Added by dragonfly1 over 6 years ago. Updated about 6 years ago.

Status:ClosedStart date:
Priority:NormalDue date:
Assignee:-% Done:

0%

Category:-
Target version:-

Description

Hello,

I've been experiencing lock-ups using DragonFly HEAD SMP under kvm.
Running "make -j8 buildworld" triggers a completely unresponsive state
and 100.00% CPU usage on all four cores (Seen from host OS). Could
someone offer advice on how to debug this? Either triggering DragonFly
to drop to gdb or getting the kvm attached gdb to interrupt the OS.

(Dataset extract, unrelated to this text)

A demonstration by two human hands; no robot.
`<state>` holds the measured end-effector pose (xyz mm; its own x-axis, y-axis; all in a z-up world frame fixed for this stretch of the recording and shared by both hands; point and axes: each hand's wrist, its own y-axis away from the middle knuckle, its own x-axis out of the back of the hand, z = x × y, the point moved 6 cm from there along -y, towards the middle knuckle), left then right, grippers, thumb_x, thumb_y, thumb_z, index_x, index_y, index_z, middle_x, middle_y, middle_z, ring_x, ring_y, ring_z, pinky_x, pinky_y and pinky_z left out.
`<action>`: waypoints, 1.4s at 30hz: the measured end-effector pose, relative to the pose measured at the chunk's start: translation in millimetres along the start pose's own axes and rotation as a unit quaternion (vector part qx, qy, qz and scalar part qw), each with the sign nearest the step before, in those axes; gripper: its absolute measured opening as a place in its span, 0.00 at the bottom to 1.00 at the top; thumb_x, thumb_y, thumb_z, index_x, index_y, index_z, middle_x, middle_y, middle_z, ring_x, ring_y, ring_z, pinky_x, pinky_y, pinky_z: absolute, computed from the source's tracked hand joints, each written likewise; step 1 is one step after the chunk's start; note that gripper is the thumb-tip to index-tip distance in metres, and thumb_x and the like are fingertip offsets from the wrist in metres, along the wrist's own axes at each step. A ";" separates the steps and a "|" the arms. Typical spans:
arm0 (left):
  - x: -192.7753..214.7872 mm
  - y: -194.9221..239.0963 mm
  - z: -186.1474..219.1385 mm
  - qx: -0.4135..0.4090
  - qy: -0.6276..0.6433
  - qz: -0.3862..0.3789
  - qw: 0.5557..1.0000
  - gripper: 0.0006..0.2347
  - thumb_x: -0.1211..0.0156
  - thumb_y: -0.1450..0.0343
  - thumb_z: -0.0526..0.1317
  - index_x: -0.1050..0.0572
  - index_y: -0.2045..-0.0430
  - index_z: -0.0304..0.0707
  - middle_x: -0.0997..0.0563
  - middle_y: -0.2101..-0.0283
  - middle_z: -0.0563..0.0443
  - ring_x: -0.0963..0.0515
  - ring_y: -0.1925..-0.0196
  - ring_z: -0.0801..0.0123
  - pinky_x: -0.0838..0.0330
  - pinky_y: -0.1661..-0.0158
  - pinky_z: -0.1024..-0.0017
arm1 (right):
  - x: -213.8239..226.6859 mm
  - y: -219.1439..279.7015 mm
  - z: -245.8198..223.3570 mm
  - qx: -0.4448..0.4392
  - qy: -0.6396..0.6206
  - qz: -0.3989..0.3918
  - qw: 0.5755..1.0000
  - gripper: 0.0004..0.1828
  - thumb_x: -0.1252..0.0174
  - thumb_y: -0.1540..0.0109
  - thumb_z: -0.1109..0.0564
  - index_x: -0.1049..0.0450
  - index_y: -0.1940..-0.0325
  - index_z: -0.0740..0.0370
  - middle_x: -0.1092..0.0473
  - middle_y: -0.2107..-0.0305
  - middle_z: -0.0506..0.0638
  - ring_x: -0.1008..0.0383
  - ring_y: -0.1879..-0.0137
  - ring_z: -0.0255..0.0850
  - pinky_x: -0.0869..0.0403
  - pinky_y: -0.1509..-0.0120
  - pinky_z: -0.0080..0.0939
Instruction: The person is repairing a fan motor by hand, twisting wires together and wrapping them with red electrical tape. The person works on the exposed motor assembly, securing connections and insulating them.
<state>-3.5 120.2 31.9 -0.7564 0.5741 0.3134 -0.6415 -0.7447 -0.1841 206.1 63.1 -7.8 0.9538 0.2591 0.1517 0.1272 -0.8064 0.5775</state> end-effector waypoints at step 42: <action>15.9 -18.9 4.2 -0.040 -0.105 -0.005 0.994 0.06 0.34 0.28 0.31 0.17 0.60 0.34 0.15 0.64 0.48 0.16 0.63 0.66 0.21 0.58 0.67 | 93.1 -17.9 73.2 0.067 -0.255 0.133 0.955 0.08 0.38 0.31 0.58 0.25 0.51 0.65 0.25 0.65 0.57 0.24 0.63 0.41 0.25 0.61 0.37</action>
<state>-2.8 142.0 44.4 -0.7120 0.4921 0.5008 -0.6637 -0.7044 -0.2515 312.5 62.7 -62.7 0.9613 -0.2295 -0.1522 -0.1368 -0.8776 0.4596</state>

So far I've turned up nothing on the Wiki's or Google.

Regards

Gary

History

#1 Updated by dragonfly1 over 6 years ago

I've managed to get gdb attached and get some information.

The kernel is getting caught in a while loop in lwkt_acquire. I can
reliably trigger this with with a "make -j8 buildworld" under a SMP
kernel (Otherwise identical to GENERIC, no optimisations.) The OS is
completely unresponsive and all four cpu cores are running at 100%.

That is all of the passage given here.